Practical walkthroughs on machine learning, data exploration and finding insight.

Spark Logo

Resources


Spark doesn’t need an introduction, but just in case, it extends Hadoop’s distributed / parallel computing paradigm by using both live memory in addition to disk storage. This makes for a much faster tool. As of version 1.4, SparkR is included in Apache’s Spark build. We’ll be using version 1.5 in this walk-through.

This will be a two-part series, here we’ll install SparkR on EC2 and fire up a few clusters. In the second part, will do some distributed modeling.



Cluster Launcher

AWS Instance

In order to approach this from the same vantage point, we’ll use a small EC2 instance to launch our Spark clusters. You will need an amazon AWS account and the ability to Secure Shell Tunneling (SSH) into AWS (more on this later). Keep in mind that AWS instances cost money and the more clusters you need, the more money Amazon will charge. So, always remember to Stop or Terminate you instances when not needed!

First, sign into the AWS Console:

logging on AWS



VPC

Under header Networking, select VPC:

VPC



A virtual private cloud (VPC) will determine who and what gets to access the site. We will use the wizard and content ourselves with only on VPC. In an enterprise-level application, you will want at least 4, 2 to be private and run your database, and two to be public and hold your web-serving application. By duplicating the private and public VPCs you can benefit from fail-over and load balancing tools.
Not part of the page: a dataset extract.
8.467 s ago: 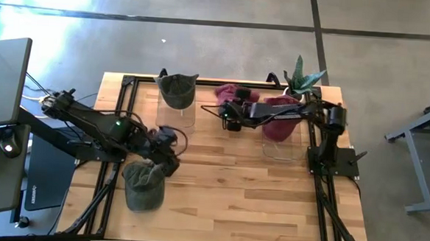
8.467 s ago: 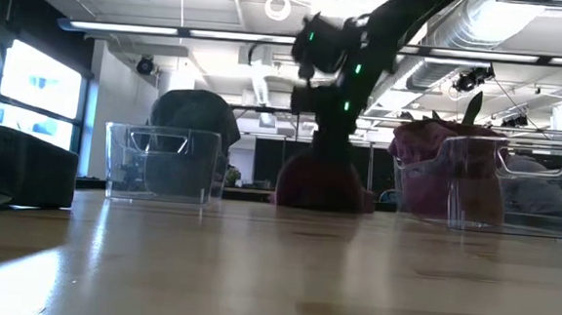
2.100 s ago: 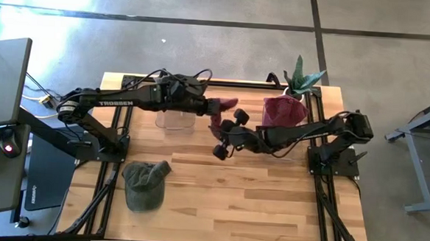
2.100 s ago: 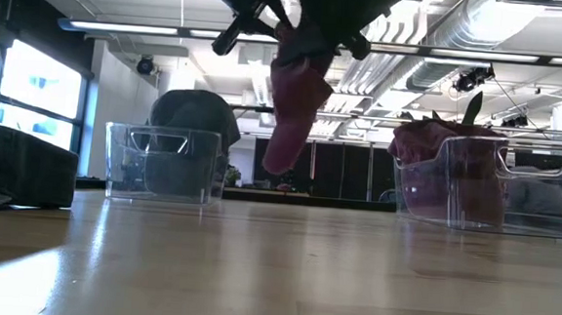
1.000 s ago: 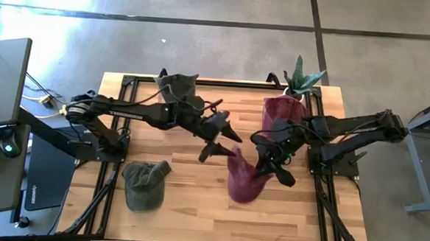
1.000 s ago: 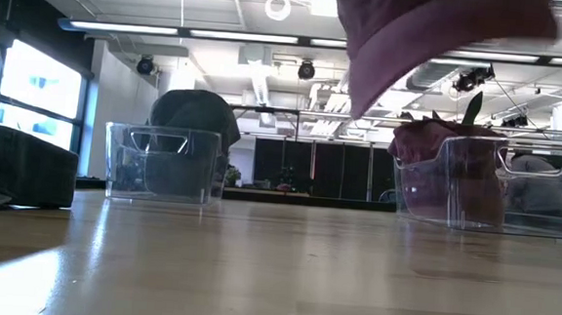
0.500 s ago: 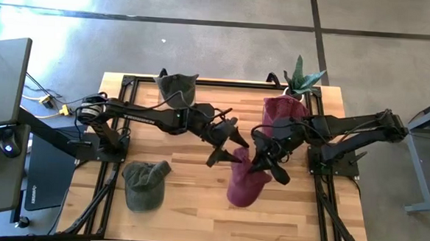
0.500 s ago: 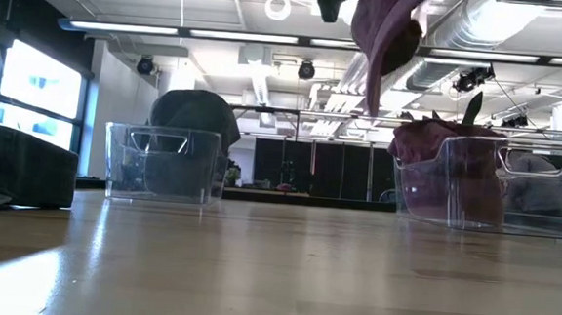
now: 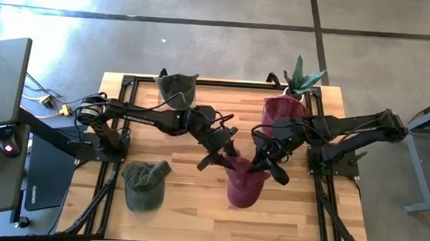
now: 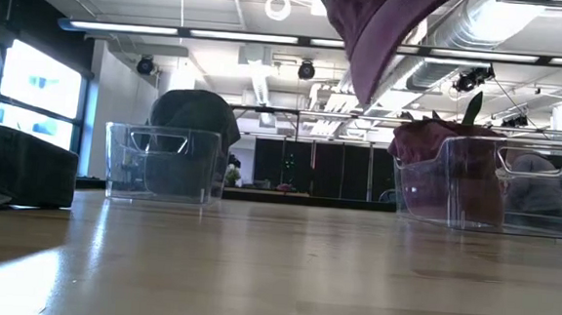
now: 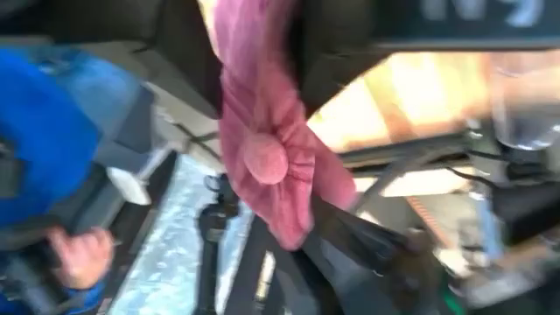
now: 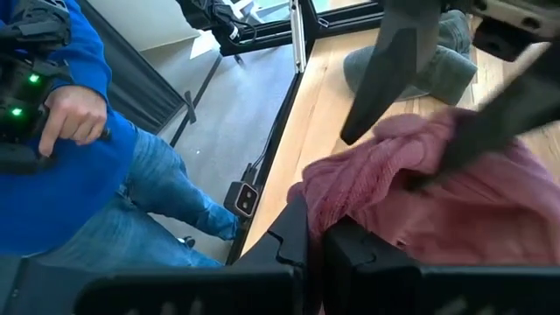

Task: Pick & Place hat
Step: Put the red cap into the right transparent bin

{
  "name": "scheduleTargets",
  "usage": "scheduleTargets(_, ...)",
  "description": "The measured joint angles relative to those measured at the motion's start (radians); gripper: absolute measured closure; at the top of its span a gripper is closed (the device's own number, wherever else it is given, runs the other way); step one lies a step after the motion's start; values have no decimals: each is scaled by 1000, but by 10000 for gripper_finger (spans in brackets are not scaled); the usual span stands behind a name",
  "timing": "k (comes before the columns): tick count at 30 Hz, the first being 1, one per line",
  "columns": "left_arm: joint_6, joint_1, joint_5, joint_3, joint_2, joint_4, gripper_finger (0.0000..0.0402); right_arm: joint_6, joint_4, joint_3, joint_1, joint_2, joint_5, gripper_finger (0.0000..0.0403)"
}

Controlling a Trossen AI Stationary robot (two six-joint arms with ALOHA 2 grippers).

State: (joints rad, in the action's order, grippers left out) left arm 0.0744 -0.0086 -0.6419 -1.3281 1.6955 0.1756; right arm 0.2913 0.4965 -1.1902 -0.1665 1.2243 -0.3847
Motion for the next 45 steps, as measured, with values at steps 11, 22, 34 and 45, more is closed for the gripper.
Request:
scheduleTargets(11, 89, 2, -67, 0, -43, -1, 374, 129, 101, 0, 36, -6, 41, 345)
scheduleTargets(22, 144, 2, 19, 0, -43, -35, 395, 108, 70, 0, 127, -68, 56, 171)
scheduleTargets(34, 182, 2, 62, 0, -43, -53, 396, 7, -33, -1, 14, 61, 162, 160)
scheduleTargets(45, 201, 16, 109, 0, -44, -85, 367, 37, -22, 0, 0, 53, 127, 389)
For our purposes, we’ll just go with one public VPC:

Start the wizard:

VPC Wizard



Start the wizard and select VPC with a Single Public Subnet:

VPC Configuration



Most of the defaults are fine except you should add a name under VPC name:

Single Subnet



EC2

VPC is done, let’s now create our EC2 instance - this is going to be our cluster-launching machine. Click on the orange cube in the upper left corner of the page. From the ensuing menu, choose the first option, EC2:

EC2 Icon

</p>

In Create Instance, select Launch Instance:

Create Instance



Select the first option Amazon Linux AMI:

Create Instance



In Step 2, continue with the preselected machine and click Next: Configure Instance Details:

Create Instance



In Step 3, keep all defaults but change the Auto-assign Public IP to Enable:

IP



Select Review and Launch:

Review Launch



In Step 7, SSH port 22 is opened by default so there is nothing for us to do but to click Launch. It will open a pop-up box where you will need to create a new key pair:

Key Pair



Key-pair is a security file that will live on your machine and is required to SSH into the instance. I tend to create them and leave them in my downloads. What ever you decided to do, make sure you know where it is as you’ll need to pass a path to it every time you want to connect to it. Create a new one, check the acknowledgment check-box.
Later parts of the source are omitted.